Question

Solve the following L.P.P. by graphical method: 
Maximize: 
\[ z = 10x + 25y. \] Subject to: \[ 0 \leq x \leq 3, \quad 0 \leq y \leq 3, \quad x + y \leq 5. \]

Hint:

For L.P.P, the optimal solution is found by evaluating the objective function at the vertices of the feasible region.
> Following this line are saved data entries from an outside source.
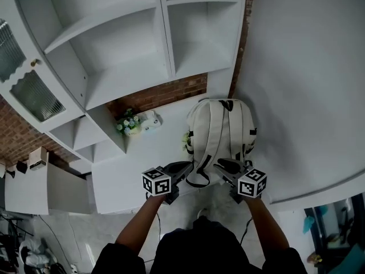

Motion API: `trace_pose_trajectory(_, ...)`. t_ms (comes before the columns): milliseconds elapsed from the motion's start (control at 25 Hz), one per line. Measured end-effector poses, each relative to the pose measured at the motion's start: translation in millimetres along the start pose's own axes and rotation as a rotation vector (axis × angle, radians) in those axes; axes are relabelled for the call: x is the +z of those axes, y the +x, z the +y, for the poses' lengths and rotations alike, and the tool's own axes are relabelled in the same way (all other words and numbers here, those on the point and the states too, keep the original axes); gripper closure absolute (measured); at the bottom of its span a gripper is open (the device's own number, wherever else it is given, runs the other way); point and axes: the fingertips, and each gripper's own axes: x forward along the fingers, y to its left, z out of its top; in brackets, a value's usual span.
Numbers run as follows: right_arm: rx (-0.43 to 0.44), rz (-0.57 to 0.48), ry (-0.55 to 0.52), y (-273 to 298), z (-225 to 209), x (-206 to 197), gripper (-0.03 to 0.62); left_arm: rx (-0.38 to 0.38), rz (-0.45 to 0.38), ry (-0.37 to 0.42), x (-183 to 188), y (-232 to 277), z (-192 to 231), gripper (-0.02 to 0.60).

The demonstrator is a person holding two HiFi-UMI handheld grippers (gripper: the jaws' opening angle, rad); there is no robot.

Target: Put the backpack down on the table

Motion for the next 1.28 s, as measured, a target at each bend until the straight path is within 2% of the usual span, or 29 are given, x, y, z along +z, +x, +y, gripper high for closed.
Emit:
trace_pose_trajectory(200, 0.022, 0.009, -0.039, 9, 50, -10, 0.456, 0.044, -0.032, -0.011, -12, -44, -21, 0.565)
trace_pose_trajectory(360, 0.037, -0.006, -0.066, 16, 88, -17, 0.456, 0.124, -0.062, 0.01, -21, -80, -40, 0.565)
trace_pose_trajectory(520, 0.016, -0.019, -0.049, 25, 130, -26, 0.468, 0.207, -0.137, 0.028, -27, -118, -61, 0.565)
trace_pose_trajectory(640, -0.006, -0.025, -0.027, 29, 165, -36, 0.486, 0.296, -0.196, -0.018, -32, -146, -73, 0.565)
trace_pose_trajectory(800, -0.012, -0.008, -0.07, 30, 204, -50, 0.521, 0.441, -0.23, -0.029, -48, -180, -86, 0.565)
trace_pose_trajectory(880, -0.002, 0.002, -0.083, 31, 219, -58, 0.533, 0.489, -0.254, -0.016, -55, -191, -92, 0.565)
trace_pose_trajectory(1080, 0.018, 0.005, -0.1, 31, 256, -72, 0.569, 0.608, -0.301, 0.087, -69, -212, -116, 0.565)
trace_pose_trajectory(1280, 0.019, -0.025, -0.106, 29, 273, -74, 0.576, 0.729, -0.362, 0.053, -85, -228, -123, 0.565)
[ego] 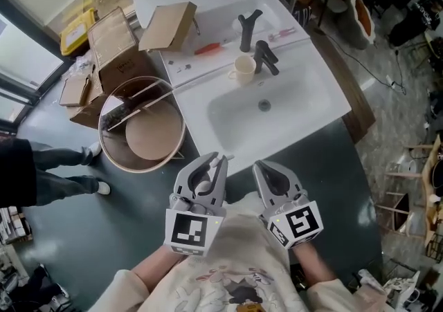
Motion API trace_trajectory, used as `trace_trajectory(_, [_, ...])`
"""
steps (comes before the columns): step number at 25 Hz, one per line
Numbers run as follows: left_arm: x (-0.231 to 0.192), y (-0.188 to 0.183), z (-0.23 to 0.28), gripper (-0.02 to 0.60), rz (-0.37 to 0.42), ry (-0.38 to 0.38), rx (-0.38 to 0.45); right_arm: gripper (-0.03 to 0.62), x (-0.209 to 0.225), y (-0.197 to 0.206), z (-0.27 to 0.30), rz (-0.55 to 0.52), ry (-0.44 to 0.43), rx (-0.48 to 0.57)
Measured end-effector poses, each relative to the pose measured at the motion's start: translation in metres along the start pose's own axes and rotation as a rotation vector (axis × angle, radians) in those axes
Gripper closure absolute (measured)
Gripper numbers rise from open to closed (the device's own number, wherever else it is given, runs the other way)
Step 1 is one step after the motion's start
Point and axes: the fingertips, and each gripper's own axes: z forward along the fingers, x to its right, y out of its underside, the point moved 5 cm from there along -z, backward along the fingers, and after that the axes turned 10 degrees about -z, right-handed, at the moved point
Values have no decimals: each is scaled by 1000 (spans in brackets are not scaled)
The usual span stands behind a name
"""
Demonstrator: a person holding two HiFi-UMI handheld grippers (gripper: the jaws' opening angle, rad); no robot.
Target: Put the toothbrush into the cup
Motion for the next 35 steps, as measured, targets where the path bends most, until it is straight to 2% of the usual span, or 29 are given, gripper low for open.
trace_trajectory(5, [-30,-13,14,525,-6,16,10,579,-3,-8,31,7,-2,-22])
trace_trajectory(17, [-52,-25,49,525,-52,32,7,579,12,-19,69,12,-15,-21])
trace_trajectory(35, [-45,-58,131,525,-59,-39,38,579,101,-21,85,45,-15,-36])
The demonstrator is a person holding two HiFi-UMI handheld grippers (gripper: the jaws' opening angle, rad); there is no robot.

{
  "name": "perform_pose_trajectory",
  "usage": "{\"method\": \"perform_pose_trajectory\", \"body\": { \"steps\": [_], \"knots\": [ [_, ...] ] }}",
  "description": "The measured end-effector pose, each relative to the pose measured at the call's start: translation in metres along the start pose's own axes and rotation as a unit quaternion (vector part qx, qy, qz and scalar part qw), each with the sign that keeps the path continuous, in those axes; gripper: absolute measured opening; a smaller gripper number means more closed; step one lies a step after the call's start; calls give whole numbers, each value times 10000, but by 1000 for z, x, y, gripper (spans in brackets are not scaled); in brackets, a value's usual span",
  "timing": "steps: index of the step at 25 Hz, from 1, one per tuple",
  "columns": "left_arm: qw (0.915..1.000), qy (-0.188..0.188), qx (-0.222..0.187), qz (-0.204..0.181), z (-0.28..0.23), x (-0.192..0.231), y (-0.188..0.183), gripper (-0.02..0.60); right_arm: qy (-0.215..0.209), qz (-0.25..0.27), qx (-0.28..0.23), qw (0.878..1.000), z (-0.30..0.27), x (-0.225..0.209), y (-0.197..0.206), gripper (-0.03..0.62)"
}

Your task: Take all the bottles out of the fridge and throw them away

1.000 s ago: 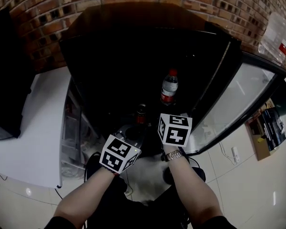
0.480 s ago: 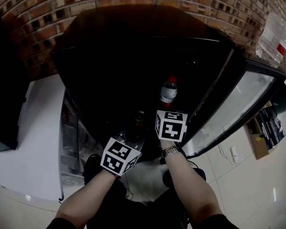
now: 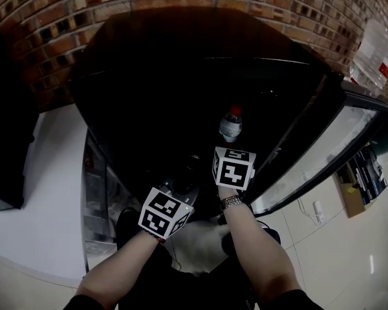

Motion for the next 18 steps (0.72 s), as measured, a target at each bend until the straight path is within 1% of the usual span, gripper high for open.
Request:
{"method": "perform_pose_trajectory", "body": {
  "steps": [4,9,18],
  "knots": [
    [10000,-8,17,25,-1,4,1,3,-91,-8,-28,10000,0,0,-1,264],
    [10000,25,28,35,-4,-1,3,3,-311,-48,-110,9994,8,-1,1,258],
    [10000,-53,-9,-14,7,-21,-3,4,-716,-5,-243,9971,44,10,6,255]
  ]
}}
Point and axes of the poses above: the fingertips, and each gripper's own axes: z backward along the fingers, x to its left, y out of its underside, the point moved 6 cm from there along z, backward along the fingers, and after that the axes turned 1 degree about -y, right-handed, at the moved point
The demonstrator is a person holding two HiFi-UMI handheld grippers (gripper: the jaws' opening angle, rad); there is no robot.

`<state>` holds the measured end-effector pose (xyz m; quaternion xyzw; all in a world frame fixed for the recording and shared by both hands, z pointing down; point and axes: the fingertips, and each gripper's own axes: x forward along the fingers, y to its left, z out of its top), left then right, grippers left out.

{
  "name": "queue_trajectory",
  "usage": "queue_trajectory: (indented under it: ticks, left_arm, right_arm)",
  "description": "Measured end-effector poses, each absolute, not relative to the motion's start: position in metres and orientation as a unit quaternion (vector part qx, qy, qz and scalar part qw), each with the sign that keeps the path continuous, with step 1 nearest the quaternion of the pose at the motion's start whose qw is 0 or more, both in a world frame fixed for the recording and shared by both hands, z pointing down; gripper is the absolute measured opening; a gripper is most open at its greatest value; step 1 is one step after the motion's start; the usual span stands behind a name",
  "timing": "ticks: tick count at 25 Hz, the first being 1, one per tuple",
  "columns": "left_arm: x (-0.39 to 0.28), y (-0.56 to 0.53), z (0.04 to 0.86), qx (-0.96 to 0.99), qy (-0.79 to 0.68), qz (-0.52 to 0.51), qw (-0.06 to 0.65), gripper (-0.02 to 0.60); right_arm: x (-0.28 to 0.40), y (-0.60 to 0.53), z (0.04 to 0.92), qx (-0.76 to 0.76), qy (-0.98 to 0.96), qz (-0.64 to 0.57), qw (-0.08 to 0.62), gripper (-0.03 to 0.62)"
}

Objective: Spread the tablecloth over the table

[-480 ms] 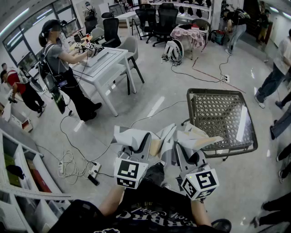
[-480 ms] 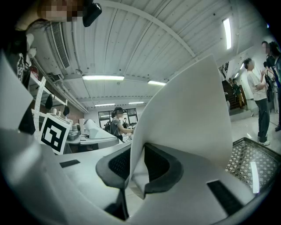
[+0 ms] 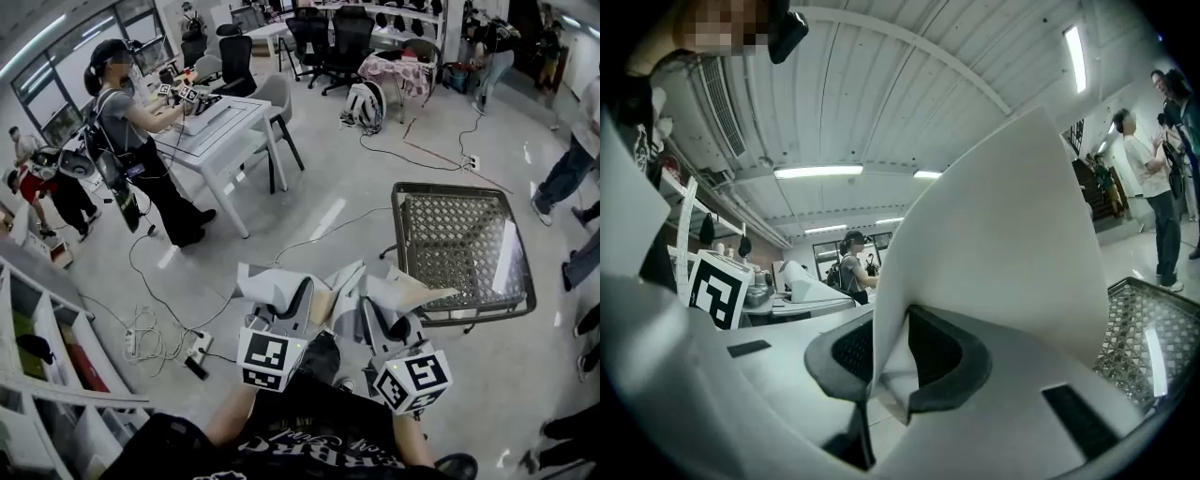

The maximum (or minimum) value occurs at one of the corner points of the feasible region.

Answer 1

To determine the maximum value of \(Z\), we evaluate it at the vertices of the feasible region.

Objective function:

\[ Z = 10x + 25y \]

Evaluating \(Z\) at the given points:

\[ Z \text{ at } O(0,0) = 10(0) + 25(0) = 0 \] \[ Z \text{ at } A(3,0) = 10(3) + 25(0) = 30 \] \[ Z \text{ at } B(3,2) = 10(3) + 25(2) = 30 + 50 = 80 \] \[ Z \text{ at } C(2,3) = 10(2) + 25(3) = 20 + 75 = 95 \] \[ Z \text{ at } D(0,3) = 10(0) + 25(3) = 75 \] Conclusion:

The maximum value of \(Z\) is 95 at \(C(2,3)\).

Thus, \(Z\) is maximum when \(x = 2\) and \(y = 3\).